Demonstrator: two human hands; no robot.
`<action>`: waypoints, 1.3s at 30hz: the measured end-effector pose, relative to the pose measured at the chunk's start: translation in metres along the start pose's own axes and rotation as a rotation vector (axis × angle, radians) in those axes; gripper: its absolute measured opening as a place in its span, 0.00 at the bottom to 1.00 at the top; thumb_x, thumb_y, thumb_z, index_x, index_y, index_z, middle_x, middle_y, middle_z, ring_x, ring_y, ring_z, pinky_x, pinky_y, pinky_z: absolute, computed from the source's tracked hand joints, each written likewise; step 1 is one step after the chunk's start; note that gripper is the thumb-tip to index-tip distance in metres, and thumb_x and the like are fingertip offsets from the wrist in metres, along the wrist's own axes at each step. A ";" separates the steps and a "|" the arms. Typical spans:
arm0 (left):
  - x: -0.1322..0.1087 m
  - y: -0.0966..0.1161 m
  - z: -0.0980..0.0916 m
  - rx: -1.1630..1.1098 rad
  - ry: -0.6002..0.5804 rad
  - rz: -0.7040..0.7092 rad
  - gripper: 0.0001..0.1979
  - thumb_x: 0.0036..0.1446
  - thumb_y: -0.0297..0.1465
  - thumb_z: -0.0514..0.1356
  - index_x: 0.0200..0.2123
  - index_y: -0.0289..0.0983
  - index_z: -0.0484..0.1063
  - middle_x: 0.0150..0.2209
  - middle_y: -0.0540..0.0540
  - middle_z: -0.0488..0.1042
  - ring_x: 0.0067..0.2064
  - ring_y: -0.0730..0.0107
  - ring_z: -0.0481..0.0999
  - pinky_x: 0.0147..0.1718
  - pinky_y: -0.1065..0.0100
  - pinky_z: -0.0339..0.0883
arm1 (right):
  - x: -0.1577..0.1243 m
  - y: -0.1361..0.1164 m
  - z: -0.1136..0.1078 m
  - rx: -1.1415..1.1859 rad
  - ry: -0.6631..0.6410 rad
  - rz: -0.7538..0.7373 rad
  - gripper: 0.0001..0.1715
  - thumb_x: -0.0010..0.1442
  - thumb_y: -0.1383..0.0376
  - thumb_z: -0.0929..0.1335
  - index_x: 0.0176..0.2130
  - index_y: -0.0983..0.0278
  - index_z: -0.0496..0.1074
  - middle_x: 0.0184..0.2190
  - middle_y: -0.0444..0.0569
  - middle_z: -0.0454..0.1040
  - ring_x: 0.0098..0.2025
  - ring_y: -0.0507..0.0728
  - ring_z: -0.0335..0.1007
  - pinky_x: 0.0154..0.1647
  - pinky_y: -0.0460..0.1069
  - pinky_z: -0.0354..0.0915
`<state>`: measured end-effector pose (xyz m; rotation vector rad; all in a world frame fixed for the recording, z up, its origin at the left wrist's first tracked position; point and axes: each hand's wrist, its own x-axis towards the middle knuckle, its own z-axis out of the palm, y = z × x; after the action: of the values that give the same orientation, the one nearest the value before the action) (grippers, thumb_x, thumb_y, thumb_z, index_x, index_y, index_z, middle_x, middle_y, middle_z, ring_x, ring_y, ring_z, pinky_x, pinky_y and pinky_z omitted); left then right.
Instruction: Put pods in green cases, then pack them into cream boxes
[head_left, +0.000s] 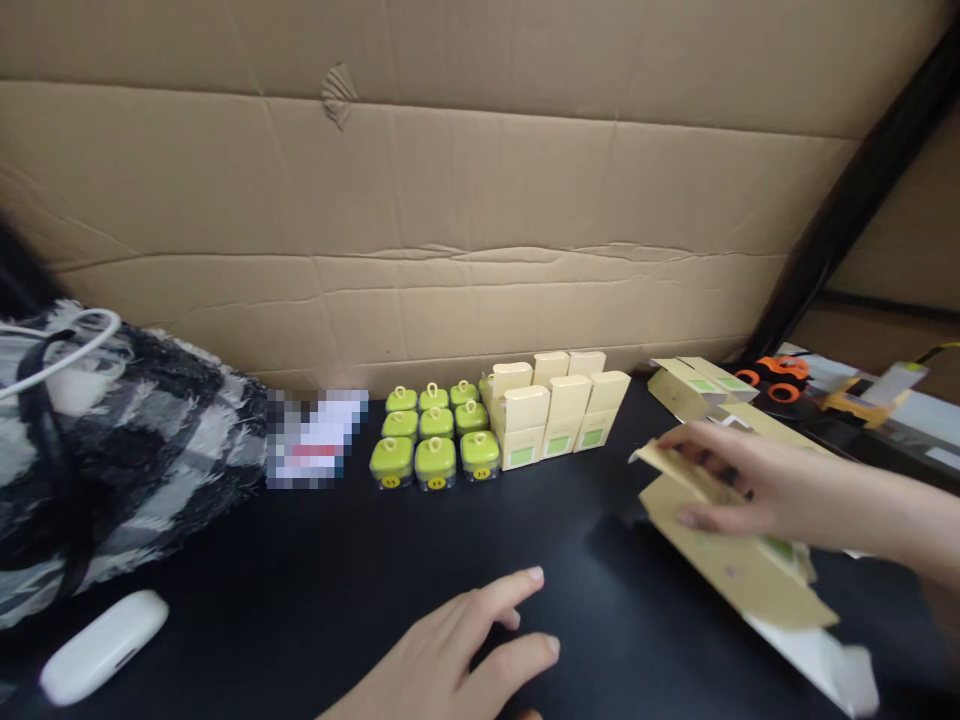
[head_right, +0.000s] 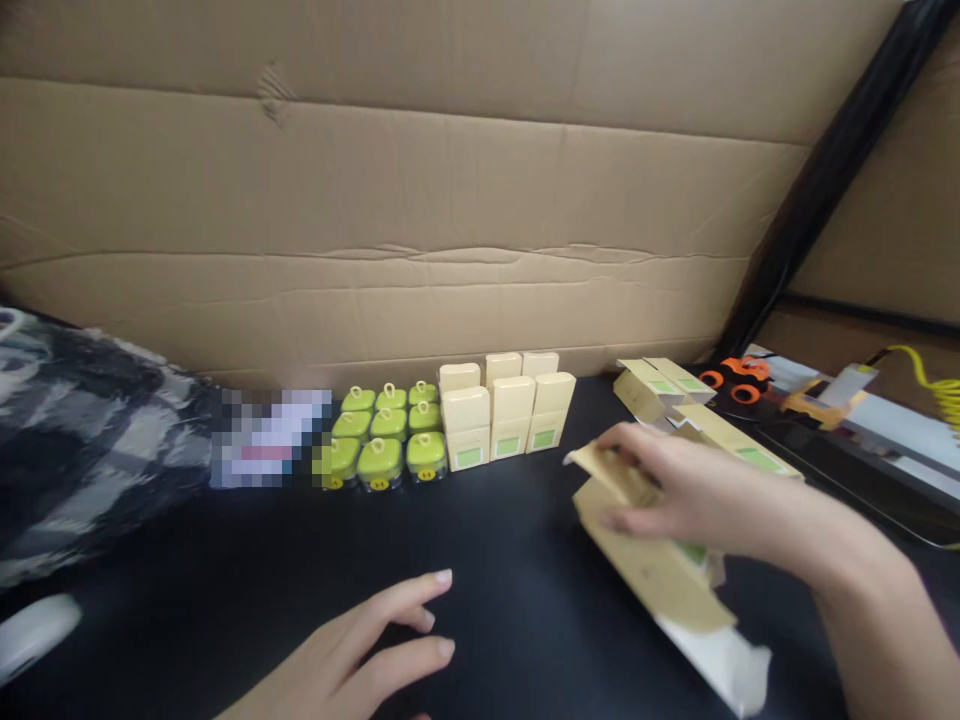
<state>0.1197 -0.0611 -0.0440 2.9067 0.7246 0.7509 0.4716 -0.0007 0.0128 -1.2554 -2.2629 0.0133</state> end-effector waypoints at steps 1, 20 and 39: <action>-0.001 -0.001 0.004 -0.002 0.052 0.022 0.12 0.67 0.32 0.51 0.51 0.37 0.66 0.56 0.34 0.71 0.47 0.67 0.79 0.45 0.69 0.76 | 0.001 -0.020 0.006 0.015 -0.102 0.009 0.26 0.49 0.56 0.76 0.48 0.57 0.73 0.35 0.47 0.78 0.29 0.56 0.77 0.24 0.46 0.72; 0.008 0.003 -0.005 0.033 0.028 0.039 0.14 0.64 0.33 0.55 0.52 0.37 0.61 0.50 0.35 0.74 0.44 0.60 0.80 0.38 0.63 0.78 | -0.002 -0.098 0.029 0.335 -0.592 -0.224 0.42 0.39 0.65 0.81 0.51 0.57 0.66 0.44 0.47 0.65 0.36 0.55 0.71 0.36 0.50 0.74; 0.004 -0.003 -0.009 -0.199 0.011 -0.010 0.21 0.59 0.32 0.58 0.55 0.36 0.59 0.53 0.34 0.68 0.50 0.55 0.77 0.43 0.63 0.78 | -0.015 -0.104 0.051 0.187 -0.272 -0.606 0.16 0.67 0.70 0.59 0.45 0.59 0.72 0.30 0.43 0.69 0.28 0.51 0.68 0.28 0.45 0.64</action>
<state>0.1172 -0.0571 -0.0348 2.7208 0.6247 0.7895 0.3726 -0.0592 -0.0102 -0.4597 -2.7169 0.1765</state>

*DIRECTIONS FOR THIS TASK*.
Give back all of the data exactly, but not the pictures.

*SOLUTION*.
Demonstrator: two human hands; no robot.
`<action>`: waypoints, 1.3s at 30hz: the measured end-effector pose, relative to the pose measured at the chunk's start: translation in metres along the start pose's own axes and rotation as a rotation vector (axis × angle, radians) in those axes; gripper: its absolute measured opening as a place in its span, 0.00 at the bottom to 1.00 at the top; thumb_x, thumb_y, thumb_z, index_x, index_y, index_z, middle_x, middle_y, middle_z, ring_x, ring_y, ring_z, pinky_x, pinky_y, pinky_z: absolute, computed from the source's tracked hand joints, each written likewise; step 1 is one step after the chunk's start; note that gripper is the thumb-tip to index-tip distance in metres, and thumb_x and the like are fingertip offsets from the wrist in metres, along the wrist's own axes at each step. A ";" separates the steps and a "|" the arms. Typical spans:
arm0 (left):
  - x: -0.1322..0.1087 m
  - y: -0.0966..0.1161 m
  - z: -0.0980..0.0916 m
  - rx: -1.1630..1.1098 rad
  - ry: -0.6002..0.5804 rad
  - rz: -0.7040..0.7092 rad
  - gripper: 0.0001..0.1979
  - thumb_x: 0.0036..0.1446
  - thumb_y: -0.0297..0.1465
  - thumb_z: -0.0514..0.1356
  - index_x: 0.0200..0.2123
  - index_y: -0.0289..0.0983
  - index_z: -0.0484..0.1063
  - middle_x: 0.0150..0.2209
  - middle_y: -0.0540..0.0540
  - middle_z: -0.0488..0.1042
  - ring_x: 0.0067..0.2064
  - ring_y: -0.0730..0.0107
  - ring_z: -0.0481..0.0999
  - pinky_x: 0.0147..0.1718
  - pinky_y: -0.1065..0.0100
  - pinky_z: -0.0339..0.0883
arm1 (right):
  - x: -0.1577..0.1243 m
  - y: -0.1361..0.1164 m
  - z: -0.1136..0.1078 m
  - rx: -1.1415..1.1859 rad
  - ry: -0.6631..0.6410 rad
  - rz: -0.7538..0.7373 rad
  - gripper: 0.0001..0.1715
  - thumb_x: -0.0010..0.1442
  - thumb_y: -0.1383..0.0376
  - thumb_z: -0.0929..0.1335
  - index_x: 0.0176..0.2130
  - index_y: -0.0983..0.0278
  - index_z: -0.0496..0.1074
  - middle_x: 0.0184..0.2190
  - middle_y: -0.0444..0.0569
  - middle_z: -0.0454..0.1040
  - ring_x: 0.0098..0.2025
  - ring_y: -0.0507..0.0728
  - ring_z: -0.0335..0.1007
  - pinky_x: 0.0154..0.1647
  - pinky_y: -0.0460..0.1069
  - pinky_z: -0.0354..0.0915
`<state>`: measured end-effector pose (xyz m; rotation vector rad; all in a world frame fixed for the recording, z up, its origin at the left wrist's first tracked position; point and axes: each hand's wrist, its own x-axis towards the middle knuckle, its own z-axis out of the palm, y = z × x; after the action: of the values that give the same orientation, the one nearest the value before the action) (grippers, thumb_x, thumb_y, thumb_z, index_x, index_y, index_z, middle_x, middle_y, middle_z, ring_x, ring_y, ring_z, pinky_x, pinky_y and pinky_z omitted); left then right.
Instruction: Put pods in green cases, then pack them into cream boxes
[head_left, +0.000s] 
[head_right, +0.000s] 
<state>0.1197 -0.0611 -0.0440 2.9067 0.7246 0.7509 0.4716 -0.0007 0.0128 -1.2554 -2.2629 0.0133</state> end-effector waypoints at steps 1, 20 and 39: <action>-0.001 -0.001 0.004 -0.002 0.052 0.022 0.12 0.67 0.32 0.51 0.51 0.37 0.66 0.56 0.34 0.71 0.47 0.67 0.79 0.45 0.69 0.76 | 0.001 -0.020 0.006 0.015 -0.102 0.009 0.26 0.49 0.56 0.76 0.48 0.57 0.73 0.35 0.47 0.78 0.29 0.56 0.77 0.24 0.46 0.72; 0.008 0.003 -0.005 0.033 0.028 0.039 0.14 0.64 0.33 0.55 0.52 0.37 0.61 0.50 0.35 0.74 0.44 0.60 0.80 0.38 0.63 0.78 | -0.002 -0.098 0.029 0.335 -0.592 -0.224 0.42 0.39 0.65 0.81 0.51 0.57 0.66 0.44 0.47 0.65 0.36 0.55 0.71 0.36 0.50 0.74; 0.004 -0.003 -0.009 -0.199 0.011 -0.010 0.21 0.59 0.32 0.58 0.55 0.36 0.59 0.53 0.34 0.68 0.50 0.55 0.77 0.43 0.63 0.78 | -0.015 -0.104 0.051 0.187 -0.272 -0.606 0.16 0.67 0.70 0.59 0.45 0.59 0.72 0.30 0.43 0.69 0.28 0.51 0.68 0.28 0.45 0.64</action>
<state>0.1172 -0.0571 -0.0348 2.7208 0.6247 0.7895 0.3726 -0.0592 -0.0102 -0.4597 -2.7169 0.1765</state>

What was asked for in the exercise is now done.